For purposes of everything else, nothing at all says that it's impossible to prove whether or not a specific program will halt given a specific input. "But what about the program in Turing's diagonalization proof? Does it halt or not?" The input in that case (the Halting Oracle) can't exist in the first place, as the proof demonstrates.

"But what about this neat program I wrote that halts 25% of the time?" What did you use to generate a random number? Not being aware of your hidden inputs isn't the same as not having an input. For a given set of inputs, your algorithm halts 100%, or 0%, of the time.

A Halting Oracle that only says "Yes", "No", or "Provably Undecidable" hasn't (to my knowledge and research) been proven to be impossible - and a "Yes", "No", or "Maybe" Halting Oracle is quite trivial, as you can throw all cases you can't figure out an algorithm for into the "Maybe" pile. The proofs do not demonstrate that there are any algorithms which are nondeterministically halting for a given input, nor do they demonstrate that we can't prove that any given algorithm will or will not halt, nor do they even demonstrate that an algorithm can't prove that other algorithms will or will not halt - they demonstrate one thing and one thing only, and that is that there is no single algorithm which gives a "Yes" or "No" answer will work on all algorithms for all inputs.

An equivalent-to-Rice's-Theorem-for-our-very-limited-purposes-proof written like the halting problem proof. A trivial property in this case means it -can- vary by algorithm and input.

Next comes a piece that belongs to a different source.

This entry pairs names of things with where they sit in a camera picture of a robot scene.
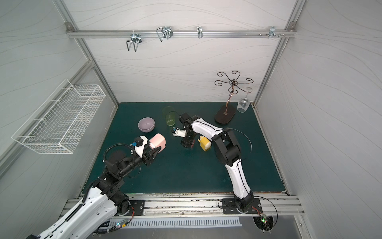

Suppose Algorithm Zed determines whether or not Algorithm X has non-trivial property Y for the input Z, returning a boolean value. Take Algorithm ScrewZed, with an input of AlgorithmZed, which has the non-trivial property Y iff its evaluation of AlgorithmZed, given the input of Algorithm ScrewZed with the input of AlgorithmZed, says it doesn't have non-trivial property Y. Paradox ensues, provided I wrote all this correctly.

If you can prove it's undecidable, it creates the same paradox.

What makes you say this?

Also, there is definitely some objective fact where you cannot get the right answer:

"After thinking about it, you will decide that this statement is false, and you will not change your mind."

If you conclude that this is false, then the statement will be true. No paradox, but you are wrong.

If you conclude that this is true, then the statement will be false. No paradox, but you are wrong.

If you make no conclusion, or continuously change your mind, then the statement will be false. No paradox, but the statement is undecidable to you.

From the link:

That means that we can’t actually prove that a proof doesn’t exist, or it creates a paradox. But we did prove it! And the reasoning is sound! Either H returns true, or false, or loops forever. The first two options can’t be true, on pain of paradox. Leaving only the last possibility. But if we can prove that, so can H. And that itself creates a paradox.

H proves that it can't decide the question one way or the other. The assumption that H can only return TRUE or FALSE is flawed: if a proof exists that something is undecidable, then H would need to be able to return "undecidable".

This example seems to verify the halting problem: you came up with an algorithm that tries to decide whether a program halts, and then came up with an input for which the algorithm can't decide one way or another.

But if it's true that there doesn't exist a proof that it halts, then it will run forever searching for one.

No; provable and true are not the same thing. It may be the case that the program halts, but it is nevertheless impossible to prove that it halts except by "run it and see", which doesn't count.

There is no program such that no Turing machine can determine whether it halts or not. But no Turing machine can take every program and determine whether or not each of them halts.

It isn't actually clear to me that you a Turing machine in the relevant sense, since there is no context where you would run forever without halting, and there are contexts where you will output inconsistent results.

But even if you are, it simply means that there is something undecidable to you -- the examples you find will be about other Turing machines, not yourself. There is nothing impossible about that, because you don't and can't understand your own source code sufficiently well.